- Problem to work on
When you reach the line with "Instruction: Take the" in the records below, begin transcribing exactly and continue up to and including the line with "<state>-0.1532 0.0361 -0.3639", leaving out every picture.
═════ Exercise input
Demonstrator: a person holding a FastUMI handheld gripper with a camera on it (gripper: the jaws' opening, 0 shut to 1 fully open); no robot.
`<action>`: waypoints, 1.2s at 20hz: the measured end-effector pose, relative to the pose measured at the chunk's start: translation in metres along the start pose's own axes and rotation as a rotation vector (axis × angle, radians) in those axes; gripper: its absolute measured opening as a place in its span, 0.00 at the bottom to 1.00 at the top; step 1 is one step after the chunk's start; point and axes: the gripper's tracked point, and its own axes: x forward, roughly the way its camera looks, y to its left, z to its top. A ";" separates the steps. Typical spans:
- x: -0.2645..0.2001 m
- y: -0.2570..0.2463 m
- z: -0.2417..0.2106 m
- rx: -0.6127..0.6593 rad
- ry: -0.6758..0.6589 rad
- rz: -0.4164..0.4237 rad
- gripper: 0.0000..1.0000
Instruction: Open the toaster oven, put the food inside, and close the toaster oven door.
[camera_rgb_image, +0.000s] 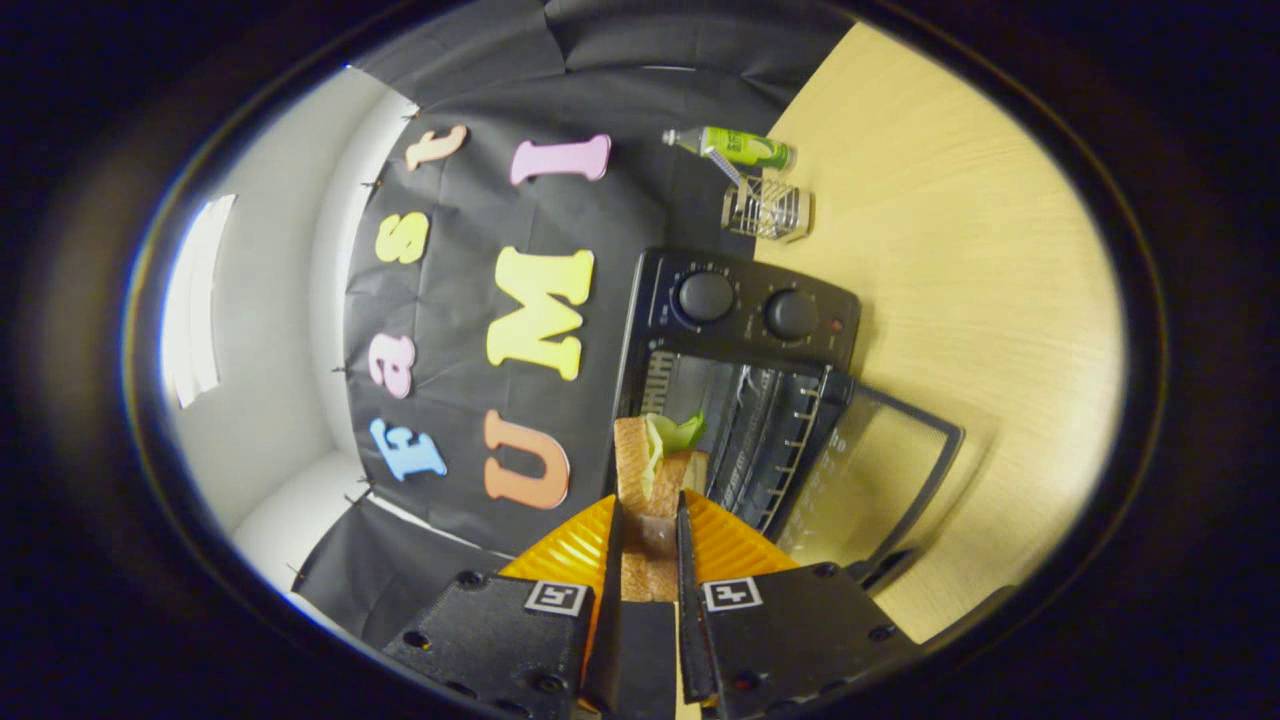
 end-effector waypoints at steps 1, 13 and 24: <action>0.013 -0.005 0.003 -0.017 -0.015 -0.023 0.29; 0.114 -0.056 -0.029 -0.167 0.070 -0.242 0.33; 0.116 -0.057 -0.066 -0.593 0.317 -0.302 0.54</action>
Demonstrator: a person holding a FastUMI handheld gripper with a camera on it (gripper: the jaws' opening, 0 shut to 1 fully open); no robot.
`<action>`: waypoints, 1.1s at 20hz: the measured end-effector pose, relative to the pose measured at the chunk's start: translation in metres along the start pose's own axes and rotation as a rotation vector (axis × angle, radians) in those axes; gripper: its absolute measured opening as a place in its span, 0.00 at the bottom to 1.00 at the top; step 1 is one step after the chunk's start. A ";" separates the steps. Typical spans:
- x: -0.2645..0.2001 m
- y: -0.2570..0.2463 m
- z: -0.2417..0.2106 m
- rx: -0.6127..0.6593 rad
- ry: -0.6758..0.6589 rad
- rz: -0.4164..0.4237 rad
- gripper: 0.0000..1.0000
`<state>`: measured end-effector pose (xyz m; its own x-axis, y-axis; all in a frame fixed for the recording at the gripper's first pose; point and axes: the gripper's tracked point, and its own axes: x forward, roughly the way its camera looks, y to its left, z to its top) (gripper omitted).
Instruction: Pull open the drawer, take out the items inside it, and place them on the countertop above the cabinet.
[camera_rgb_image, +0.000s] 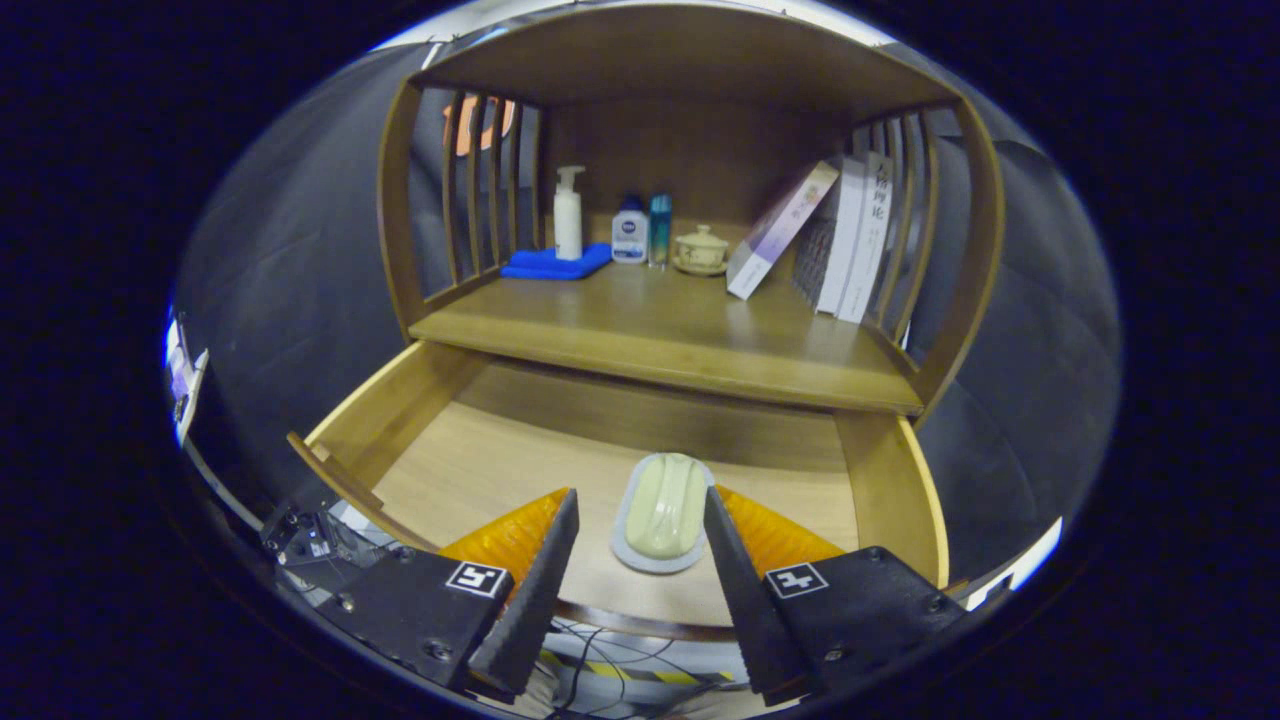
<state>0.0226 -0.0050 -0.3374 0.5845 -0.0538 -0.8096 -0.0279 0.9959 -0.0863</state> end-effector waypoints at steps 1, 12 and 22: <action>0.009 -0.005 0.000 -0.007 0.033 -0.004 0.80; 0.075 -0.013 -0.015 0.052 0.307 0.048 0.73; 0.093 -0.033 -0.022 0.122 0.352 -0.019 0.31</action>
<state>0.0603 -0.0446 -0.4225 0.2685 -0.0729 -0.9605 0.0890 0.9947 -0.0506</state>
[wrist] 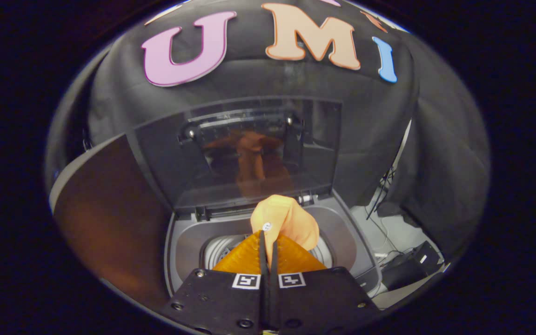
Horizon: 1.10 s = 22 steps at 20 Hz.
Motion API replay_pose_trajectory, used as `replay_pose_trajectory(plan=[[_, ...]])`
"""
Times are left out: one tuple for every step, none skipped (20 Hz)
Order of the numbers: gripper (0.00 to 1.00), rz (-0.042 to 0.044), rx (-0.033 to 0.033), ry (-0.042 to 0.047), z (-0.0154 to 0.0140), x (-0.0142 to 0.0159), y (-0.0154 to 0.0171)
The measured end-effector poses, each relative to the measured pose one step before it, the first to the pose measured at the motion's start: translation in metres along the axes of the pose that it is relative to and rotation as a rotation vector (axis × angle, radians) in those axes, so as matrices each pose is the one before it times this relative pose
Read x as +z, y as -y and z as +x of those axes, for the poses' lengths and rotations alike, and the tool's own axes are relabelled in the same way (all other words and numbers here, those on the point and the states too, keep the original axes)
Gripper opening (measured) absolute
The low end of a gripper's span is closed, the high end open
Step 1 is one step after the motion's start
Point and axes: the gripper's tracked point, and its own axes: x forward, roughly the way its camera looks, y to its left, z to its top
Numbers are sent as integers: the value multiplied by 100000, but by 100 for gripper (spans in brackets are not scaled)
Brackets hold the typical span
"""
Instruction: Put the clothes into the washing machine and then close the washing machine lid.
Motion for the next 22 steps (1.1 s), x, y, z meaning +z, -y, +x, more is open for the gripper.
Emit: replay_pose_trajectory(plan=[[1,111,-379,-836,797,-727,-6],[1,339,257,-768,876,-391,-163],[1,92,729,-925,840,-424,-194],[1,2145,2069,-126,757,-204,-418],[1,1631,1574,-652,637,-404,-245],[0,343,50,-1712,541,-394,32],[1,-772,-649,-1484,724,-361,138],[0,-1105,-338,-1054,709,-231,64],[0,-1077,-859,-1788,494,-509,252],[0,-1332,-1032,-2150,571,-487,175],[0,-1122,-577,-2210,608,-669,34],[0,-636,706,-1316,651,-487,-187],[1,497,698,-1159,582,-371,-286],[1,89,-694,-1108,502,-387,48],[1,-664,-58,-1458,493,-480,78],[1,-1383,-1044,-2060,365,-330,21],[1,-1778,-1517,-2080,454,-584,84],[2,-1378,-524,-1169,334,-387,-158],[4,-1198,529,199,-96,5,-218],[8,-490,-983,1849,-145,340,339],[10,-181,-1084,2597,-489,412,333],[20,-53,-1055,2073,-556,417,283]])
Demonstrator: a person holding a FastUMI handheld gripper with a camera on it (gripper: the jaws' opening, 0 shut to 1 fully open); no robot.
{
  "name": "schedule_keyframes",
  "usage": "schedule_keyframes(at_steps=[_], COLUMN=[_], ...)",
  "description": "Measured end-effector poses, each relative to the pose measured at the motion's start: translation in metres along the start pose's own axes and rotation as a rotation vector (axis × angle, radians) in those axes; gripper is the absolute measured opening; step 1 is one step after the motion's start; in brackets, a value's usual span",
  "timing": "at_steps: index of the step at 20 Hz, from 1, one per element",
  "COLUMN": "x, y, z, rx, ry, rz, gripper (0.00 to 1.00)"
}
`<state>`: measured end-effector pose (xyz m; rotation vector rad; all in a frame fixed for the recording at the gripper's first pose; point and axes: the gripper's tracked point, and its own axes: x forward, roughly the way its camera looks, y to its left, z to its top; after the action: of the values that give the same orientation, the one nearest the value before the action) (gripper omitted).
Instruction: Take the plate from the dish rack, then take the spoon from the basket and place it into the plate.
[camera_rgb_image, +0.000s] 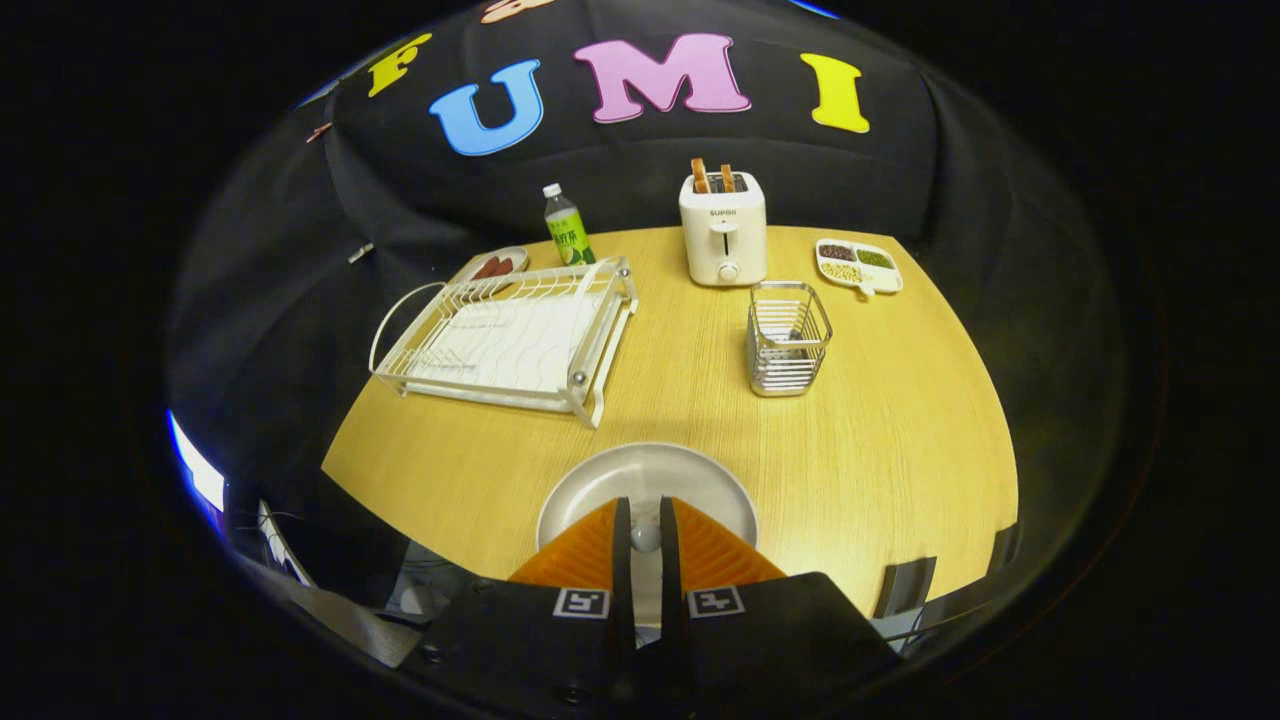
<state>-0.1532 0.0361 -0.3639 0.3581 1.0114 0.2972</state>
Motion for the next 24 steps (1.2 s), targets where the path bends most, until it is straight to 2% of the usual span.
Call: schedule_keyframes(at_steps=[6,8,13,19,24], x=[0.012,0.014,0.018,0.015,-0.002], y=[-0.009,-0.004,-0.003,-0.004,-0.012], z=[-0.026,-0.032,-0.026,-0.009,0.045], rx=[0.009,0.034,0.051,0.045,0.008], ry=[0.071,0.084,0.073,0.041,-0.074], rz=[-0.029,-0.015,-0.014,-0.034,-0.083], gripper=[0.19,0.22,1.00,0.99,0.99])
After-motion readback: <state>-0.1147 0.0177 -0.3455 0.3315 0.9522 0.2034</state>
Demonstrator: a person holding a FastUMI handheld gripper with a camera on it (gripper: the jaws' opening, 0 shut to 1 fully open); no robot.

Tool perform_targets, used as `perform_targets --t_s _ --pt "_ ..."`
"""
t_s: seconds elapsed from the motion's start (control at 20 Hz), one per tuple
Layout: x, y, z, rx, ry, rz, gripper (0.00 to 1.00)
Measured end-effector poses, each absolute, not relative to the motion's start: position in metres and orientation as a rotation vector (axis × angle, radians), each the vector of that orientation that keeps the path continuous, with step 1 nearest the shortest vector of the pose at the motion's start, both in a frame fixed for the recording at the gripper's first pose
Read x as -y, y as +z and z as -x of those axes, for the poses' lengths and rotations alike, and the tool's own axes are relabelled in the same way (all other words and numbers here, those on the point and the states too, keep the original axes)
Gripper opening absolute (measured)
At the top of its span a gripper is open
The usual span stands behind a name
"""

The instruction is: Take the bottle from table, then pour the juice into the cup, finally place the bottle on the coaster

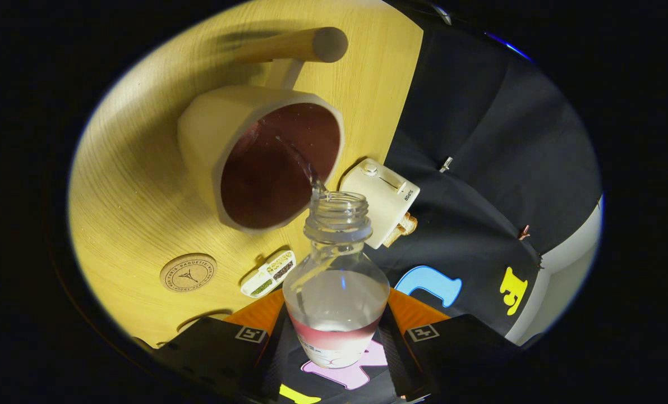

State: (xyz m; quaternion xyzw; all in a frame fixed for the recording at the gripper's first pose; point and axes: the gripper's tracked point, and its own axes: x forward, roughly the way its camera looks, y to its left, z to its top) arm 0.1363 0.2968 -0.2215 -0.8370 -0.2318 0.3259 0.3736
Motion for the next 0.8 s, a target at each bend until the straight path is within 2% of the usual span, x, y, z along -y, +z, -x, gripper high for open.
perform_targets --t_s 0.8 --pt "-0.307 -0.202 -0.138 0.689 0.820 2.214 0.75"
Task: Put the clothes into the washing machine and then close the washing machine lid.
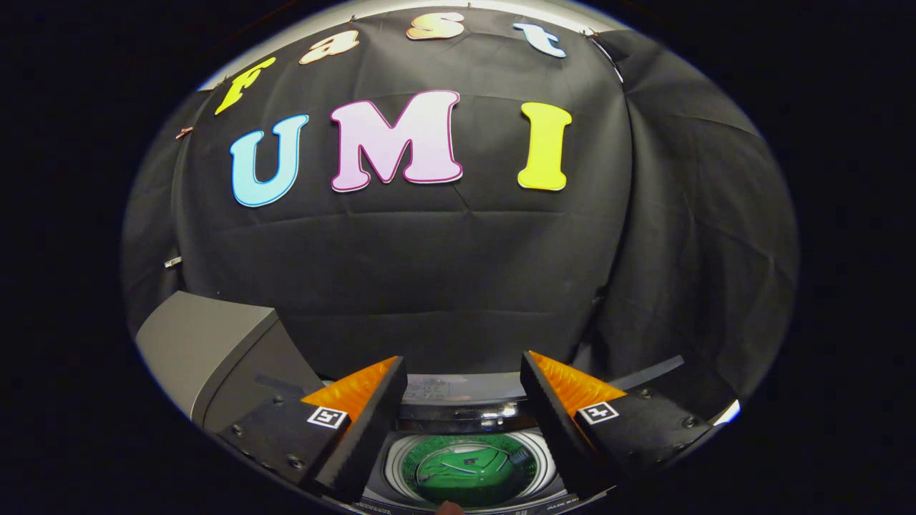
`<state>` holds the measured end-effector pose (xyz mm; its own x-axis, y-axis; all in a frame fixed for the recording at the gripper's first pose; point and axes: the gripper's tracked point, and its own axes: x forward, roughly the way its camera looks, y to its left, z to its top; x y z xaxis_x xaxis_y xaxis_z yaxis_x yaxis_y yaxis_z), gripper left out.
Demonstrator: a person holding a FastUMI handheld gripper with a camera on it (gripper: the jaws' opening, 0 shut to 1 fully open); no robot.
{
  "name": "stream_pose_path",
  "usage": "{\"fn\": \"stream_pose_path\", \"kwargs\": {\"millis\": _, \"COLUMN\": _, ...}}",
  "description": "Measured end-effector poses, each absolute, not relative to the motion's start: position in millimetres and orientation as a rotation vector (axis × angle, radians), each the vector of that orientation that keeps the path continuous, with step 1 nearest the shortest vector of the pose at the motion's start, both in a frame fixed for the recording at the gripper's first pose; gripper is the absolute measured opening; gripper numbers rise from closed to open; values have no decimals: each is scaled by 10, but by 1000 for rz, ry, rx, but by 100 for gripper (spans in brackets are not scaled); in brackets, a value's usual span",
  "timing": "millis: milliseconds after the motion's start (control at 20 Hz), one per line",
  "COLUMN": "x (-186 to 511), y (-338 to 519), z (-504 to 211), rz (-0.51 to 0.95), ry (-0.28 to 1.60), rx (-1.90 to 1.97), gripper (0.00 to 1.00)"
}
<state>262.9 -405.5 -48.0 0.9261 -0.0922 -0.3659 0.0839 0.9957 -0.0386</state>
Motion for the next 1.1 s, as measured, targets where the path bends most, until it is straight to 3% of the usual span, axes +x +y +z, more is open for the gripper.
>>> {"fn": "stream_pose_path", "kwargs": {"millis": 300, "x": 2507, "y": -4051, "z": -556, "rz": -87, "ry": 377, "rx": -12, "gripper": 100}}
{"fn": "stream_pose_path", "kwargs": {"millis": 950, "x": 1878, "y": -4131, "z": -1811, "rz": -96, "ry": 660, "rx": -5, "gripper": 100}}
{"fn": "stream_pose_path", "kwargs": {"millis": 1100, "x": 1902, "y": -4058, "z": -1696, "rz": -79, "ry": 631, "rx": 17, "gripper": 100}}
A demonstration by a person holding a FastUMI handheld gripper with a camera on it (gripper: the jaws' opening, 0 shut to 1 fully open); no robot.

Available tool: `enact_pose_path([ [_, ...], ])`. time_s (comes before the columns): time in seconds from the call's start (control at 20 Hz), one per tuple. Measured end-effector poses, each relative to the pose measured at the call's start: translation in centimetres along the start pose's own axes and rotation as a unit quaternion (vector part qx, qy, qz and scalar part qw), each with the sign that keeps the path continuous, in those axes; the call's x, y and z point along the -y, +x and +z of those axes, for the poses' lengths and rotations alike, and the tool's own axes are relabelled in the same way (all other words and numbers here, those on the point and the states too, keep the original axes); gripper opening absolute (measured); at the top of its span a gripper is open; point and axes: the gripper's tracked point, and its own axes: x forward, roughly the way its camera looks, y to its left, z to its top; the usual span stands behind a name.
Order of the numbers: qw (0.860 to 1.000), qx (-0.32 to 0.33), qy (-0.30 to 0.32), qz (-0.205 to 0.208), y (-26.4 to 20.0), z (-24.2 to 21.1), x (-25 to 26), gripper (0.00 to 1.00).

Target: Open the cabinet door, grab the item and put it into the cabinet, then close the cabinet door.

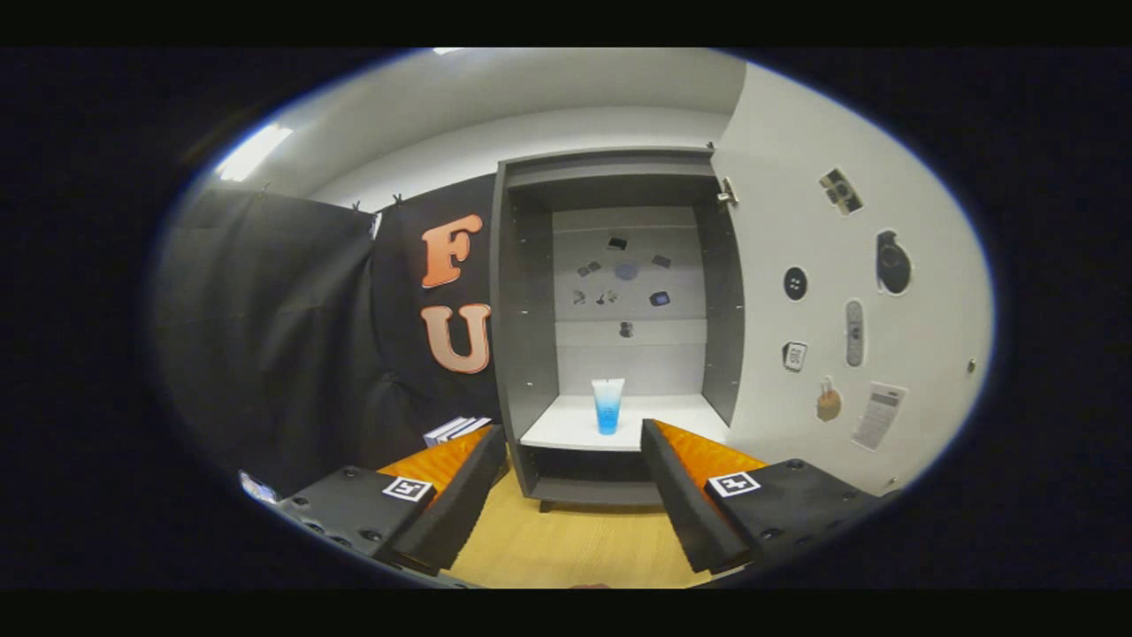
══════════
- Written answer
Instruction: Take the plate from the dish rack, then take the spoon from the basket and place it into the plate.
[camera_rgb_image, +0.000s] 
<state>-0.1532 0.0361 -0.3639 0.3581 1.0114 0.2972</state>

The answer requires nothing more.